## Work

$w=-P\Delta V$
and
$w=-\int_{V_{1}}^{V_{2}}PdV=-nRTln\frac{V_{2}}{V_{1}}$

Kate_Santoso_4F
Posts: 72
Joined: Fri Sep 28, 2018 12:29 am

### Work

If a problem indicates constant volume in one way or another, do we always assume w=0?

Seohyun Park 1L
Posts: 73
Joined: Fri Sep 28, 2018 12:29 am

### Re: Work

I'm assuming you do assume w=0 because the only work we consider in reactions is usually pressure-volume expansion and in constant volume, delta v= 0.

Sarah Fatkin 4I
Posts: 71
Joined: Fri Sep 28, 2018 12:27 am

### Re: Work

Yep!
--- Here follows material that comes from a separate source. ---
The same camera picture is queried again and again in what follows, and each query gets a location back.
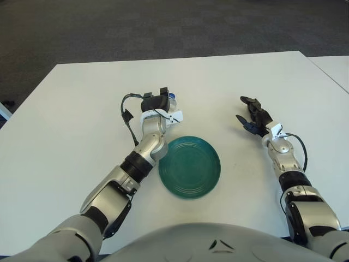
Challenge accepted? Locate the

For example, if a system has constant pressure, we know that delta(V) = 0, so the work is zero.

Max Hayama 4K
Posts: 63
Joined: Fri Sep 28, 2018 12:16 am

### Re: Work

Because the system is not doing any work against the surroundings to change the volume (or vise versa), it is safe to assume that under constant volume that no work is being done by or on the system.

Danny Elias Dis 1E
Posts: 60
Joined: Fri Sep 28, 2018 12:19 am

### Re: Work

Is this situation also the case where deltaU = q?

Posts: 60
Joined: Fri Sep 28, 2018 12:26 am

### Re: Work

Danny Elias Dis 1E wrote:Is this situation also the case where deltaU = q?

Yes, because ΔU = q+w, and if w = 0, then ΔU = q+0 = q.